The gospel also tells us that God our Father has entrusted everything to his Son, Jesus, and no one knows the Son except the Father and no one knows the Father except the Son and those to whom the Son chooses to reveal him!

Finally, the gospel tells us that if we labor and are overburdened we must come to Jesus and Jesus will give us rest. We must shoulder the yoke of Jesus and learn from Jesus for he is gentle and humble of heart and we will find rest for our souls. Yes, the yoke of Jesus is easy and his burden light!

The gospel today tells us that we have to be like little children, we have to be like Jesus, the child and Son of God! We have to be humble! We have to depend on God our Father, we have to put our faith in God our Father and our yoke will become easy and our burden light, including the yoke and burden of the cross of love and service!

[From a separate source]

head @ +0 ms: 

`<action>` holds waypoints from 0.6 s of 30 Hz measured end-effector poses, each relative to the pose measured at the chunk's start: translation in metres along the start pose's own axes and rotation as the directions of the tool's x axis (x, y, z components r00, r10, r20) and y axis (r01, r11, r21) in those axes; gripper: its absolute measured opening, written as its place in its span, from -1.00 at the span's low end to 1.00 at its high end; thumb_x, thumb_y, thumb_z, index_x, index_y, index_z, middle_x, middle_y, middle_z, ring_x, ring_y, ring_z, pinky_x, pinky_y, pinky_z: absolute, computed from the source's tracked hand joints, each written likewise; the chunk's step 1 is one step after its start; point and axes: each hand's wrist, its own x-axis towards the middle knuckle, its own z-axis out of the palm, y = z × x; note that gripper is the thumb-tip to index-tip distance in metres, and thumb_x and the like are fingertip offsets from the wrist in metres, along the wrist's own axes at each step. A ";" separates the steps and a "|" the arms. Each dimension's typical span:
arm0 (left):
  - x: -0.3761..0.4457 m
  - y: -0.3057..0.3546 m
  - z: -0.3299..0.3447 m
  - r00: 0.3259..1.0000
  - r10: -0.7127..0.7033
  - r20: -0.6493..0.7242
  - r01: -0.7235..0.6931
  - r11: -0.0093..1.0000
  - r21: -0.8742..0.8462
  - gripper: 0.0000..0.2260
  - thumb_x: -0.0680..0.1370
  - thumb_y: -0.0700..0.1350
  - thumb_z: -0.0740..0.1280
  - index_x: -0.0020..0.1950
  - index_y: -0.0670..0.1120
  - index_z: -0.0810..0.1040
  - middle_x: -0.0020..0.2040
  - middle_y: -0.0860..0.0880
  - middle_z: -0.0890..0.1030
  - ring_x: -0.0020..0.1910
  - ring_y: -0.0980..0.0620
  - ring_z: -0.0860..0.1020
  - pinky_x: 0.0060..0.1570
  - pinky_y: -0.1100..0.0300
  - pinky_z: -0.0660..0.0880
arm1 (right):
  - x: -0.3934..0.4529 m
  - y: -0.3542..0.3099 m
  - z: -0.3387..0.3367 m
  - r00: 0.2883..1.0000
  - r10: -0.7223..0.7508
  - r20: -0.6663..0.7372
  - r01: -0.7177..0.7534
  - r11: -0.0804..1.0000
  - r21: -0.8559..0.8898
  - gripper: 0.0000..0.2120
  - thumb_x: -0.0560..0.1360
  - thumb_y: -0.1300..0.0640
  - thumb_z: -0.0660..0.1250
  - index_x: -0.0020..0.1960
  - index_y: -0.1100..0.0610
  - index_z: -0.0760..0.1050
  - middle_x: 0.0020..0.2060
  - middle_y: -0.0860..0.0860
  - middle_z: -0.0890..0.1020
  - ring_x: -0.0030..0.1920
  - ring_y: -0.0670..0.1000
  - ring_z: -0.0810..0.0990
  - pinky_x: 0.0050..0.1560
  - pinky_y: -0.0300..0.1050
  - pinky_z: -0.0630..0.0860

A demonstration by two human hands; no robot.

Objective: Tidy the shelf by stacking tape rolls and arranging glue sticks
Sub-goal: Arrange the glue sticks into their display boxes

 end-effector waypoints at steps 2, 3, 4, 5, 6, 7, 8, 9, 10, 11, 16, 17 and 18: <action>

The first reading follows the theme of the gospel. The first reading tells us about Jesus the humble King of kings! The first reading tells us that Jesus the humble King of kings will come to us humble and riding on a donkey, but he will be victorious and triumphant over all the other kings who ride on horses and chariots and fight wars; because he will bring peace to the whole world! His kingdom will reach from one end of the earth to the other end of the earth! Thus we read in the first reading:

    “See now, your king comes to you; he is victorious, he is triumphant, humble and riding on a donkey, on a colt, the foal of a donkey. He will banish chariots from Ephraim and horses from Jerusalem; the bow of war will be banished. He will proclaim peace for the nations. His empire shall stretch from sea to sea, from the River to the ends of the earth.” (Zc 9:9b-10; SM) 

The responsorial psalm follows the theme of the first reading. The responsorial psalm gives praise to Jesus our Divine King! Thus we respond:

“I will bless your name for ever, O God my King.” (Ps 144:1; SM)

The responsorial psalm also tells us about Jesus our Divine King in stanzas two and four. Thus we read:

“The Lord is kind and full of compassion, slow to anger, abounding in love. How good is the Lord to all, compassionate to all his creatures”. (Ps 144:8-9; SM)

“The Lord is faithful in all his words and loving in all his deeds. The Lord supports all who fall and raises all who are bowed down.” (Ps 144:13-14; SM) 

The second reading tells us that we must be interested in spiritual things because the Spirit of God is in us. The second reading also tells us that the Spirit in us will give life to our mortal bodies. Finally, the second reading tells us that with the help of the Spirit we must therefore stop sinning and live!

But how do we receive the Holy Spirit? Again, we receive the Holy Spirit by becoming humble, by becoming like little children, by becoming like Jesus the child and Son of God, by becoming dependent on God our Father, by putting our faith in God our Father; and our yoke will become easy and our burden light, even the yoke and burden of the cross of love and service, suffering and sacrifice, sanctification and salvation will become easy and light! Amen!